J. R. R. Tolkien's Home Sold For $5.8 Million

J. R. R. Tolkien may have passed away more than 40 years ago, but one private buyer was still very eager to live in the house the author once called home.

If we were to ask a random selection of people what the biggest, best, and most famous book or series of books of all time is, we'd probably get a smorgasbord of answers. Harry Potter, The Hunger Games, Twilight, a couple of smartasses might even say The Bible. However, considering the impact the trilogy, and The Hobbit before it, has had on so many walks of life, it would be hard to argue with anyone who answered Lord of the Rings.

LOTR was set in a world created entirely from scratch by J. R. R. Tolkien. The ability for the books' to span generations has ensured that LOTR has remained relevant for decades, even though Tolkien passed away all the way back in 1973. Whether it be the books, the movies, or the big-budget TV show being worked on right now, LOTR is always relevant.

RELATED: 25 Little Details Fans Should Know About Lord Of The Rings

Despite passing away almost 50 years ago, Tolkien made headlines for a very different reason recently. The house in which Tolkien lived with his family between 1930 and 1947 was sold for a staggering £4,575,000 ($5.8 million), reports Grit Daily. The unnamed private buyer is clearly a big Tolkien fan, hence their willingness to pay through the nose to literally step inside the author's world.

via Breckon & Breckon

Aside from the fact Tolkien once called the six-bedroom house in Oxford, England home, there are other reasons why the building demanded such a high price. Thanks to its historical significance, the house is Grade II-listed. In the UK, that means it is a building of national and historical significance, and it cannot be significantly altered without special permission.

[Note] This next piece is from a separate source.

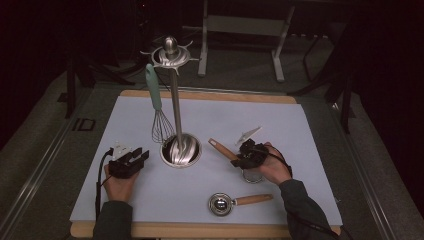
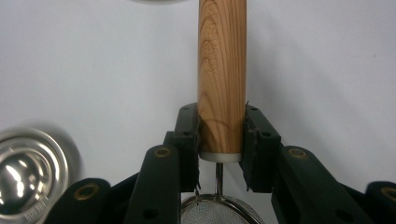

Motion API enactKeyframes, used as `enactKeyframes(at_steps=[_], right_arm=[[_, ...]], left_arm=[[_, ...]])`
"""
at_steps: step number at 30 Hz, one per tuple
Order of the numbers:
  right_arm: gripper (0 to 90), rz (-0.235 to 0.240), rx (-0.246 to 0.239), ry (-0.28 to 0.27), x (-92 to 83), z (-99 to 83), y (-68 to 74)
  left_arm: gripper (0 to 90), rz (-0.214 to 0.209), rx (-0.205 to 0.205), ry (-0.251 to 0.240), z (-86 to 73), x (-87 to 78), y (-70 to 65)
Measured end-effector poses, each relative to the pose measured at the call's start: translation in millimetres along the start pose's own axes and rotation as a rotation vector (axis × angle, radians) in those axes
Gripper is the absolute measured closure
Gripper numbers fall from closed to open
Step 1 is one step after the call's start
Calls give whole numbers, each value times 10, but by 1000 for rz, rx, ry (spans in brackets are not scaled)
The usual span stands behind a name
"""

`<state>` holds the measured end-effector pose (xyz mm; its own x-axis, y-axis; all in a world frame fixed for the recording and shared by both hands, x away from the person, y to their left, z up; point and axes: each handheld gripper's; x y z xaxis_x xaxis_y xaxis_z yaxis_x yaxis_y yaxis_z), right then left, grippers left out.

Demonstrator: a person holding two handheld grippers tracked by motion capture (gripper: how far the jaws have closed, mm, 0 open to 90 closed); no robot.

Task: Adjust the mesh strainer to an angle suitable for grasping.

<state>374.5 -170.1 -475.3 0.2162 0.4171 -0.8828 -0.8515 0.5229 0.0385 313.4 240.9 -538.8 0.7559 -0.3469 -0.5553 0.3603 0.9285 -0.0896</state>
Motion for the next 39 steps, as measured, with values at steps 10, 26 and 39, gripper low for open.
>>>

Tolkien's home was first bought by a private buyer back in 2004, at which point it sold for £1.5 million ($1.9 million). Seems as if the UK housing market has blown up over that 15 year period. It should also be noted that 2004 was the year after the cinematic release of the third and final LOTR movie, Return of the King. Perhaps that first private buyer watched all three films and decided they wanted as much Tolkien as they could possibly afford.